Voilà une union bien fangeuse, célébrée dans des eaux marécageuses. Les témoins ? Des crocodiles affamés, prêts à passer à l’attaque. Le prêtre ? Un ange morbide, dont Verdun reprend en français, et de fort belle manière, "Dawn Of The Angry", tiré de "Domination". Old Iron, malsain en diable oscille entre l’agressivité angoissante d’un sludge colérique ("Planetsimal") et le désespoir doomesque de son second titre "Strix Nebulosa". Voix lointaine et terrifiante, batterie qui mène la danse macabre, guitares torturées, les Américains dessinent à la suite nos pires cauchemars. Outre la reprise de Morbid Angel, Verdun brille d’un éclat fébrile sur les huit minutes d’un "Narconaut" déchirant, tendu, menaçant, porté par des vocaux hallucinés. Une lourdeur envoûtante qui s’achève aux confins de l’horreur.

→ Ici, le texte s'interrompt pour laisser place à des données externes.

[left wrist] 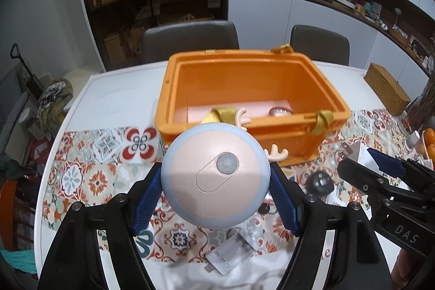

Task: Organize rigid objects
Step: 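Lift the pink lamp and white charger and carry both over the orange crate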

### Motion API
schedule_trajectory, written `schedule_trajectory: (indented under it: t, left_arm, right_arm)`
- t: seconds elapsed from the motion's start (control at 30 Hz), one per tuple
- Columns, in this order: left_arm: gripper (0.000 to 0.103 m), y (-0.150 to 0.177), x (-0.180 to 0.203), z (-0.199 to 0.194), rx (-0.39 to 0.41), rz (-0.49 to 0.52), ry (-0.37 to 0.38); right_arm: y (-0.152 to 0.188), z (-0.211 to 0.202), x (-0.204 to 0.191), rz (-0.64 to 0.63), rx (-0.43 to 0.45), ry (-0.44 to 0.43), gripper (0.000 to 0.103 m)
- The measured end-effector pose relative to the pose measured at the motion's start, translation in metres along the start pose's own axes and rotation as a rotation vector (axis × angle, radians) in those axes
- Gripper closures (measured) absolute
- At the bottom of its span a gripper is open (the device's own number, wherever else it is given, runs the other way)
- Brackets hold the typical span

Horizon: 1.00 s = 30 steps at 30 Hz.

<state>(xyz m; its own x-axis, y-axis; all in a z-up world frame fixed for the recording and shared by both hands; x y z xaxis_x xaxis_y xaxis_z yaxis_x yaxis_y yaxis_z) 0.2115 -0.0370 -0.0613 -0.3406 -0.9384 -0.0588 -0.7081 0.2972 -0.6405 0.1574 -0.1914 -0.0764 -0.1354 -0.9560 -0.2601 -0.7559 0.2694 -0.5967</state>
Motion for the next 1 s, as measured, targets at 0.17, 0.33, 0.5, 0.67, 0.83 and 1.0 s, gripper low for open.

Spiral Grave est l’héritier d’Iron Man, orphelin du guitariste-fondateur et compositeur Alfred Morriss III, décédé en 2018. Sa maladie était la cause du silence du groupe depuis la sortie de l’excellent "South Of The Earth" en 2013. "Legacy Of The Anointed", avec Will Rivera (Lord) en nouveau membre, s’inscrit dans la lignée de cette œuvre majeure du doom, comme en atteste la présence d’un "Nightmare On May Eve : Dunwich Pt 1", flashback du "Half-Face/Thy Brother’s Keeper (Dunwich Pt. 2)" présent sur "SOTE". Les vocaux, que l’on peut trouver agaçants, de Dee Calhoun, les riffs aisément mémorisables, le groove général - mention à la basse - et le son typé années 70’s rappellent les heures anciennes. Toutefois, les survivants n’hésitent pas à accélérer le tempo, à proposer des titres rapides ("Your Ennemy’s Ennemy", "Tanglefoot"), aux sonorités heavy. L’album regorge d’agressivité, de colère ("Nothing") et plonge parfois dans une atmosphère poisseuse, sudiste, comme sur "Abgrund", huit minutes de doom malsain qui explose en une furie foudroyante pour conclure en beauté ce "Legacy Of The Anointed" de haute tenue.